Le Conseil d’État a tranché : le recours déposé par des députés du Rassemblement national (RN) contre la nomination de Najat Vallaud-Belkacem à la Cour des comptes a été jugé irrecevable. La plus haute juridiction administrative française a rendu sa décision le 29 juin 2026, mettant fin à une contestation qui durait depuis plusieurs mois.
Une nomination contestée dès le départ
Najat Vallaud-Belkacem, ancienne ministre de l’Éducation nationale sous François Hollande, avait été nommée à la Cour des comptes en janvier 2026 par décret du président de la République. Cette nomination avait immédiatement suscité des critiques de la part de l’opposition, en particulier des députés RN, qui estimaient que l’ancienne ministre ne remplissait pas les conditions nécessaires pour occuper un tel poste.
Les élus RN avaient saisi le Conseil d’État en février 2026, arguant que la nomination violait les règles de déontologie de la Cour des comptes. Selon eux, Najat Vallaud-Belkacem aurait dû observer un délai de trois ans entre la fin de ses fonctions ministérielles et son entrée à la Cour, conformément à l’article 11 de la loi du 22 février 2021. Or, elle avait quitté le gouvernement en 2017, soit neuf ans auparavant.
Un recours jugé irrecevable pour défaut de qualité à agir
Dans sa décision, le Conseil d’État a estimé que les députés RN n’avaient pas qualité pour agir contre une nomination individuelle. La juridiction a rappelé que les parlementaires ne peuvent contester une nomination que si elle affecte directement les prérogatives de l’Assemblée nationale ou du Sénat, ce qui n’était pas le cas en l’espèce.
« Le recours est irrecevable, faute pour les requérants de justifier d’un intérêt leur donnant qualité pour agir », a indiqué le Conseil d’État dans son arrêt. Cette décision confirme une jurisprudence constante selon laquelle les nominations individuelles ne peuvent être attaquées par des parlementaires agissant seuls.
Les arguments des députés RN rejetés sur le fond
Au-delà de la question de la recevabilité, le Conseil d’État a également examiné les arguments de fond soulevés par les députés RN. Ces derniers faisaient valoir que Najat Vallaud-Belkacem ne pouvait pas être nommée à la Cour des comptes en raison de son passé politique.

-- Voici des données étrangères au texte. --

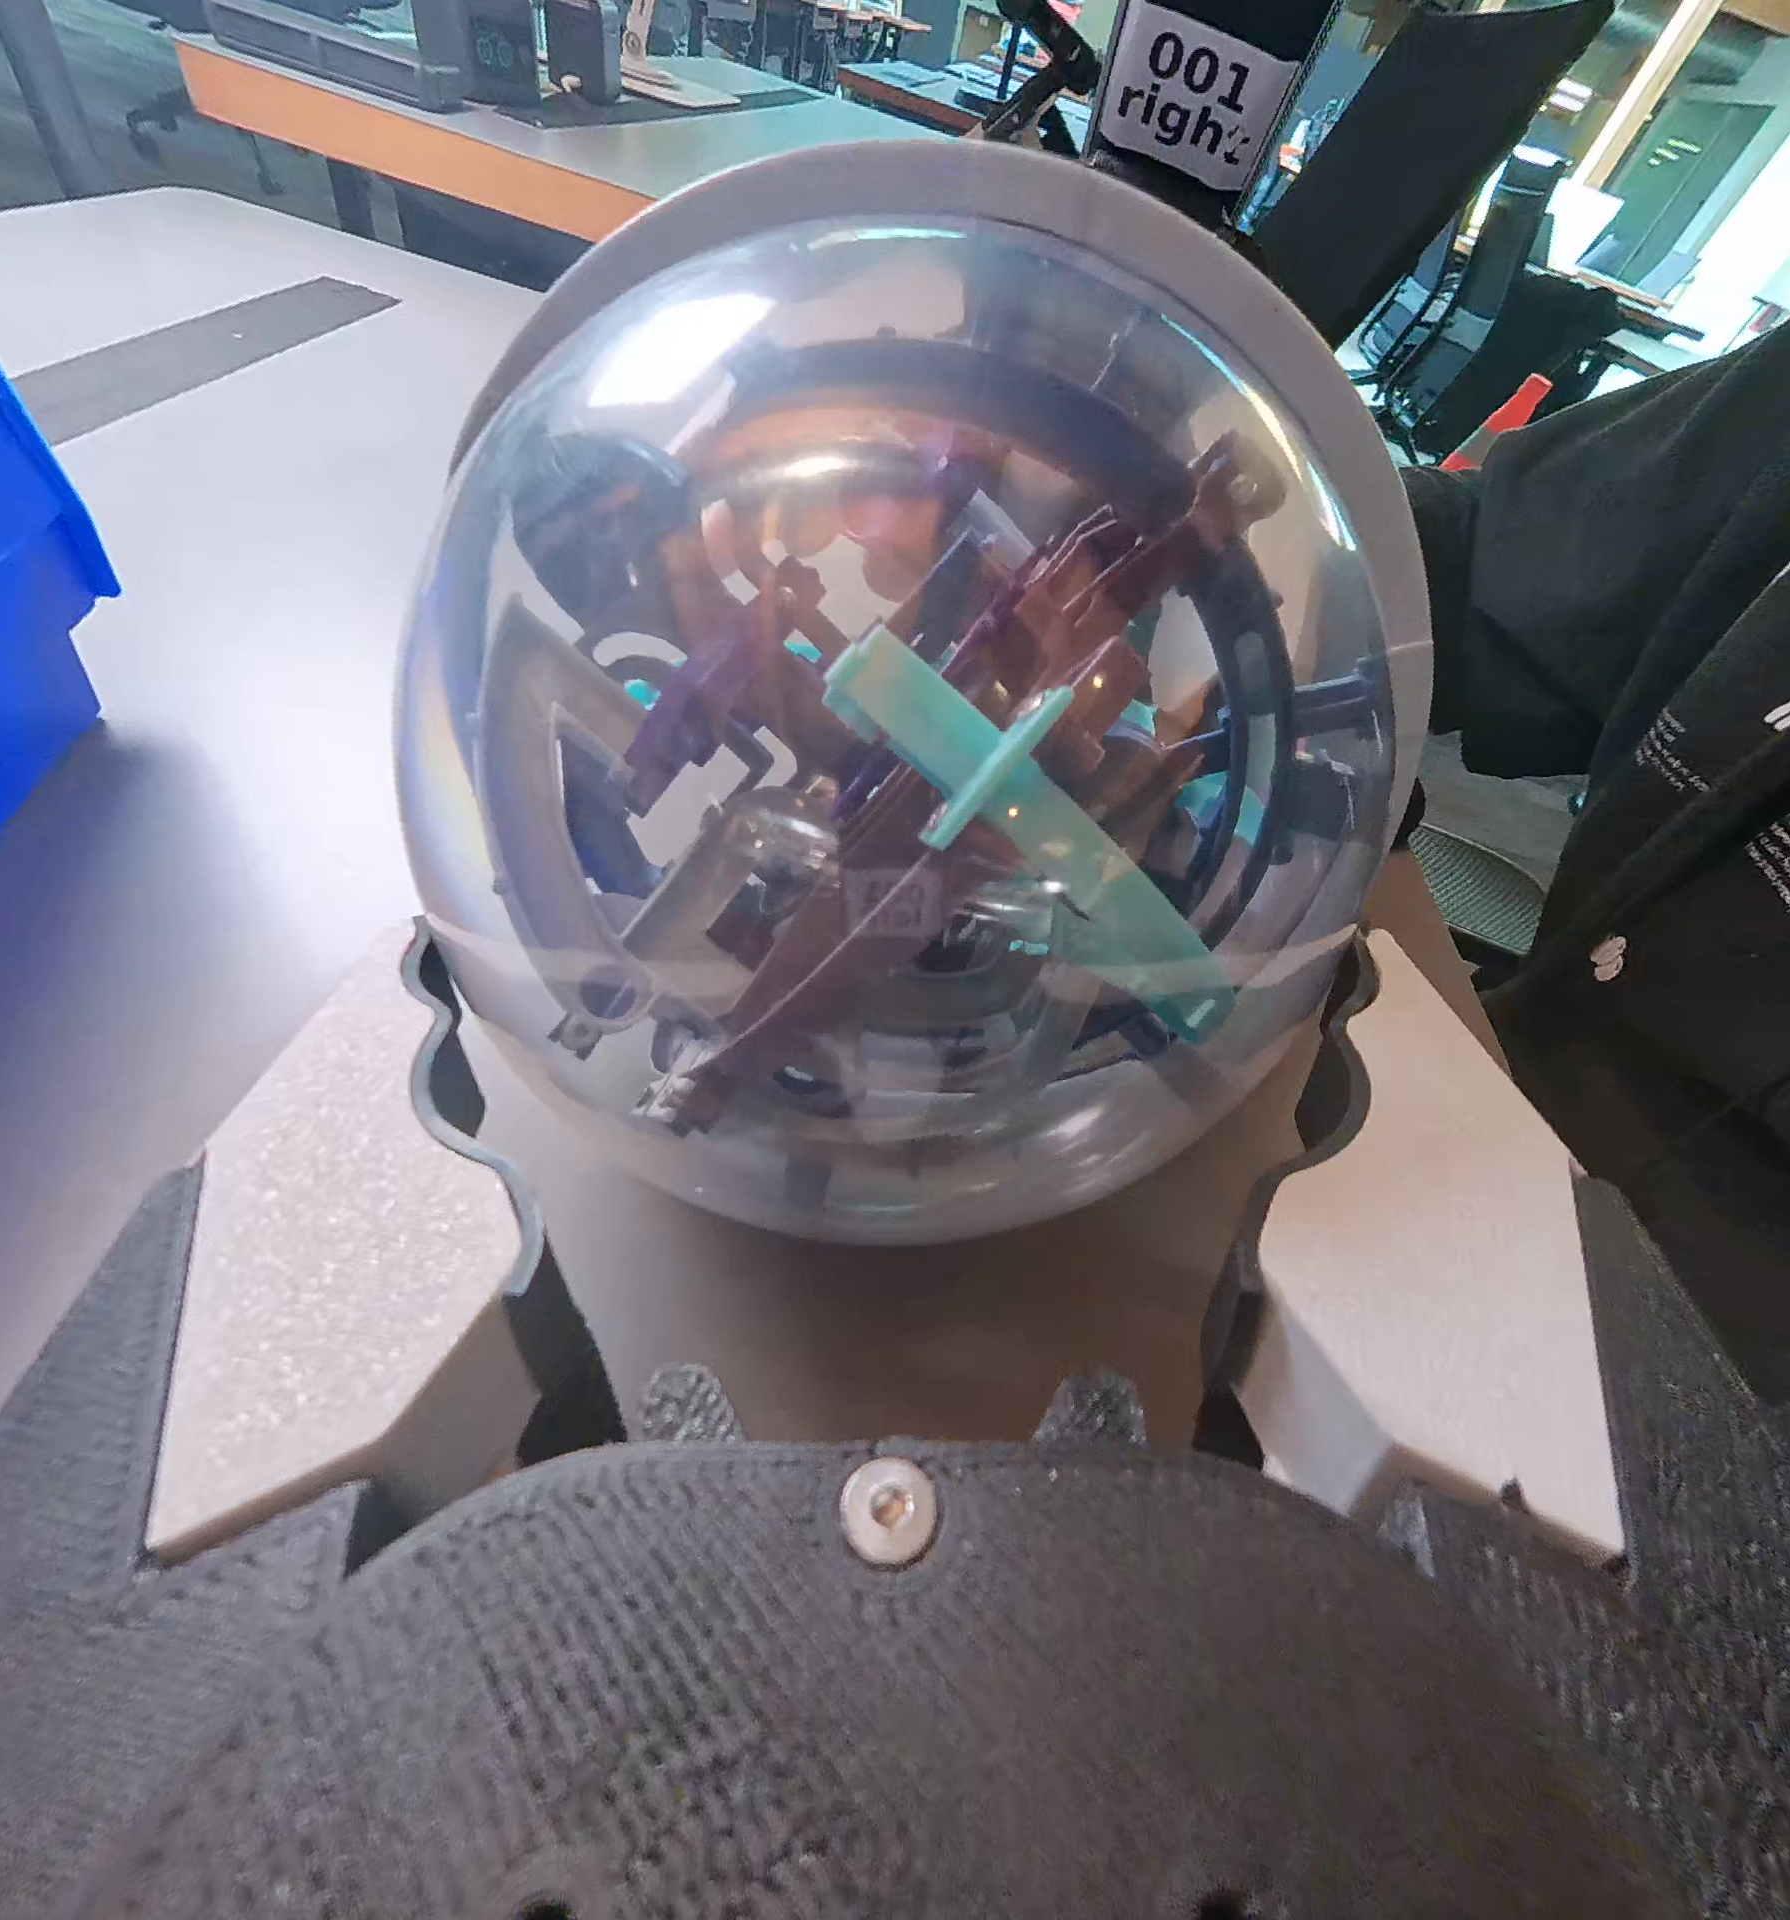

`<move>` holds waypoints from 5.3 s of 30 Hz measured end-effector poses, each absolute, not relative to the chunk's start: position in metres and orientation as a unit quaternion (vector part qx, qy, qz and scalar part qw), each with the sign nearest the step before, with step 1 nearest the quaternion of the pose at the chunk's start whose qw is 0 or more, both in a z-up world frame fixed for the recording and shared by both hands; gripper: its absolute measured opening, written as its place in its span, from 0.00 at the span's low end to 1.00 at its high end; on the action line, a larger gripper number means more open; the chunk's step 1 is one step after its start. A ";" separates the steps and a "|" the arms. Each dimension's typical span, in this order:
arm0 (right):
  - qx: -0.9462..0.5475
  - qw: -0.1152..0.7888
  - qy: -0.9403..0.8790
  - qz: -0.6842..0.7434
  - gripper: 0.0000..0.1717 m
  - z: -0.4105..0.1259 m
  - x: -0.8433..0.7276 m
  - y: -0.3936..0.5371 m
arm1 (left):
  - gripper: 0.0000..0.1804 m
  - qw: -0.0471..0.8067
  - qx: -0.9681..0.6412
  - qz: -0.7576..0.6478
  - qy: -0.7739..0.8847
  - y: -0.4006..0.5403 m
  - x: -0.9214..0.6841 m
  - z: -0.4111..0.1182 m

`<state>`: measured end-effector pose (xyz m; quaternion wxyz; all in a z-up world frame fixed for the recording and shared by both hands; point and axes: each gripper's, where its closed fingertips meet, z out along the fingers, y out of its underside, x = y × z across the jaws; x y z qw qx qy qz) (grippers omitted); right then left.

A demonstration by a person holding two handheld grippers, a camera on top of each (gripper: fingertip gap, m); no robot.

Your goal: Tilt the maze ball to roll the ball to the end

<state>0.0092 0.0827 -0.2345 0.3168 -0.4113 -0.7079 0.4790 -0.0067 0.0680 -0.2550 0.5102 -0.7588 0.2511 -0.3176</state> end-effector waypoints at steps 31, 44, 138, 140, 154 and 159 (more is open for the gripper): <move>-0.381 0.305 -0.711 0.505 0.65 -0.229 0.020 0.081 | 0.79 0.493 -0.691 -0.460 0.261 0.049 -0.028 -0.243; -0.213 0.027 -0.828 0.517 0.16 -0.200 0.006 0.123 | 0.78 0.434 -0.650 -0.552 0.290 0.061 -0.018 -0.236; -0.202 0.667 -0.716 0.050 0.04 -0.247 0.052 0.118 | 0.85 0.500 -0.785 -0.310 0.195 0.092 -0.023 -0.238; -0.205 0.658 -0.723 0.050 0.04 -0.252 0.052 0.116 | 0.84 0.508 -0.787 -0.282 0.208 0.094 -0.022 -0.240; -0.421 0.450 -0.692 0.376 0.50 -0.242 0.071 0.115 | 0.83 0.526 -0.798 -0.197 0.218 0.092 -0.010 -0.237; -0.456 0.380 -0.690 0.413 0.62 -0.251 0.063 0.121 | 0.83 0.539 -0.799 -0.169 0.206 0.090 -0.007 -0.236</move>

Ils estimaient que sa nomination portait atteinte à l’impartialité et à l’indépendance de l’institution.
La haute juridiction a rejeté cet argument, considérant que l’ancienne ministre remplissait toutes les conditions légales pour occuper ce poste. « La nomination de Mme Vallaud-Belkacem respecte les dispositions législatives et réglementaires applicables », a précisé le Conseil d’État. Il a notamment souligné que le délai de trois ans prévu par la loi n’était pas applicable, car celle-ci n’était pas en vigueur au moment où elle a quitté le gouvernement.
Une décision qui met fin à une polémique
Cette décision du Conseil d’État met un terme à une polémique qui avait agité le monde politique. Najat Vallaud-Belkacem, qui a également été ministre des Droits des femmes et porte-parole du gouvernement, est désormais installée à la Cour des comptes, où elle occupe un poste de conseillère référendaire.

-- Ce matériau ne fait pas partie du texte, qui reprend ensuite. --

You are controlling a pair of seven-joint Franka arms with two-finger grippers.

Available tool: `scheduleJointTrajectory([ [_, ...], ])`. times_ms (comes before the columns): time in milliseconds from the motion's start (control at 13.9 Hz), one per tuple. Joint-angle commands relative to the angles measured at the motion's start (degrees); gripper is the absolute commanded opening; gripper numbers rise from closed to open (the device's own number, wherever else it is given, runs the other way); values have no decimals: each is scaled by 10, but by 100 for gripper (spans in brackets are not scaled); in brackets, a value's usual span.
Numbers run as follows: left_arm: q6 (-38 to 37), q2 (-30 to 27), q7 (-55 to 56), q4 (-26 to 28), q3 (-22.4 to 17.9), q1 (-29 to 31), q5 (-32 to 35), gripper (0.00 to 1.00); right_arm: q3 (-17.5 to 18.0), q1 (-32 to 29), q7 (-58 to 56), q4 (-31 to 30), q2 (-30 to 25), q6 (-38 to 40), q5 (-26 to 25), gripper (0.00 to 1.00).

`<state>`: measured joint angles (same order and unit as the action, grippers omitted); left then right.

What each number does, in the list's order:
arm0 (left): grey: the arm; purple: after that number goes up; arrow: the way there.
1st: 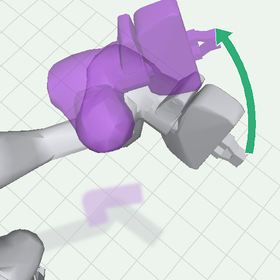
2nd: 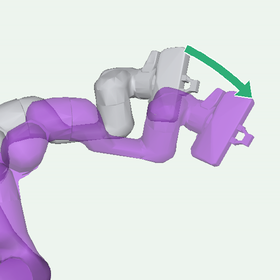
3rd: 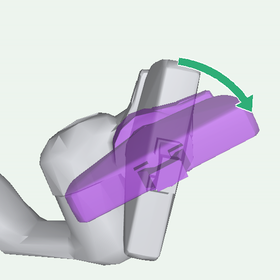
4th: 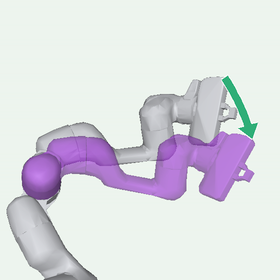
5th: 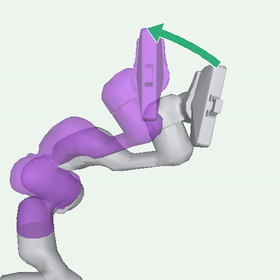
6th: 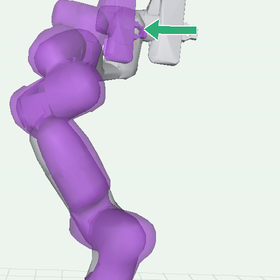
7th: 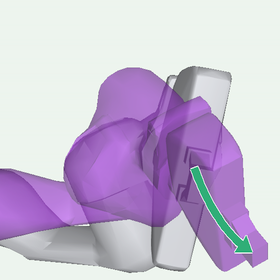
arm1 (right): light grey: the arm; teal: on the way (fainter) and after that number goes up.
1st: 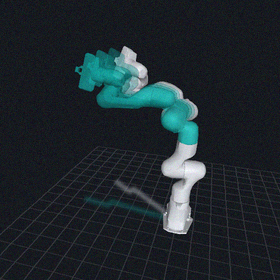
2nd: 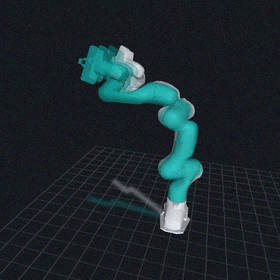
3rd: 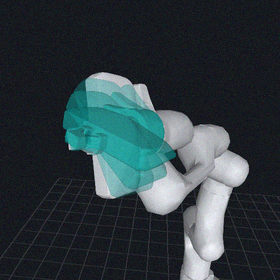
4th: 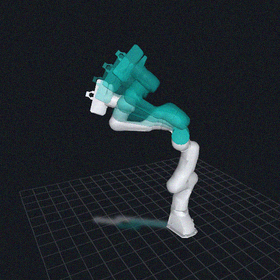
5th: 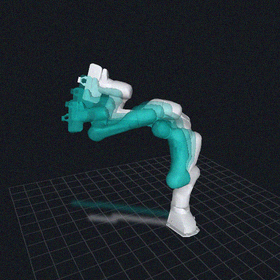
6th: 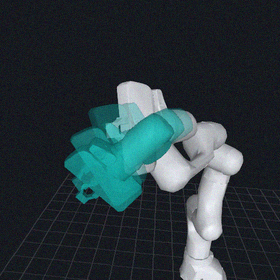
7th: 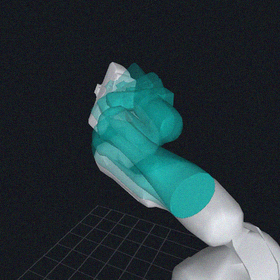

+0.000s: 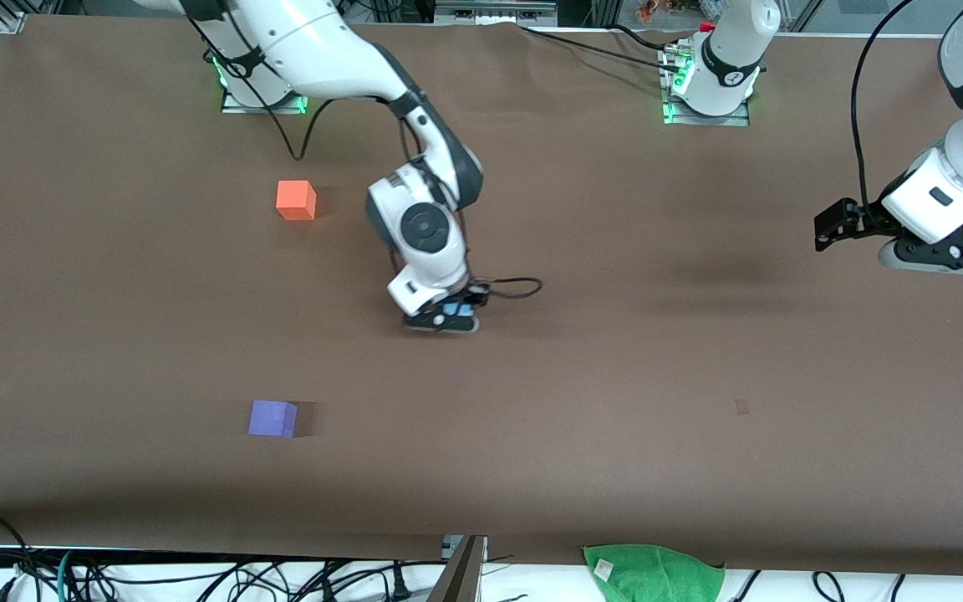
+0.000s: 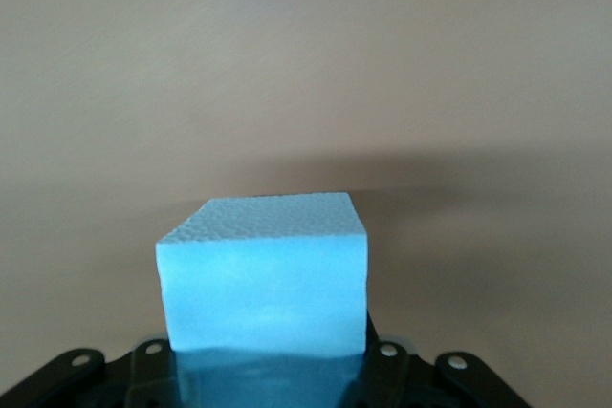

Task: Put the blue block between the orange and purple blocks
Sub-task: 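Carry the blue block with the right gripper between orange and purple blocks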

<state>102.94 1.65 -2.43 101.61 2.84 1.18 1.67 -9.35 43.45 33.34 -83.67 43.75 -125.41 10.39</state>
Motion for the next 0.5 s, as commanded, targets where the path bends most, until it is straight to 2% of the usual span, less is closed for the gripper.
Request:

Interrogé par l’AFP, un porte-parole de la Cour des comptes a salué la décision du Conseil d’État, rappelant que « la nomination de Mme Vallaud-Belkacem s’est faite dans le respect des procédures et des règles de déontologie ». De leur côté, les députés RN ont indiqué qu’ils ne comptaient pas se pourvoir en cassation, acceptant ainsi la décision de la plus haute juridiction administrative.
Les implications pour les futures nominations
Cette affaire pourrait faire jurisprudence pour les futures nominations de personnalités politiques à des postes au sein d’institutions indépendantes. Le Conseil d’État a en effet rappelé que les parlementaires ne peuvent pas contester individuellement ce type de nominations, ce qui limite les possibilités de recours de l’opposition.
Selon un professeur de droit public interrogé par Le Monde, « cette décision confirme que les nominations présidentielles sont difficilement contestables par les parlementaires, sauf à démontrer un intérêt direct et personnel ». Il ajoute que « le Conseil d’État a également validé le principe selon lequel les anciens ministres peuvent être nommés à la Cour des comptes, sous réserve de respecter les délais légaux ».
Najat Vallaud-Belkacem, âgée de 51 ans, est la première femme d’origine marocaine à siéger à la Cour des comptes. Elle a débuté sa carrière politique comme conseillère municipale à Lyon avant de devenir ministre en 2012. Sa nomination avait été critiquée par certains, mais saluée par d’autres comme un signe d’ouverture.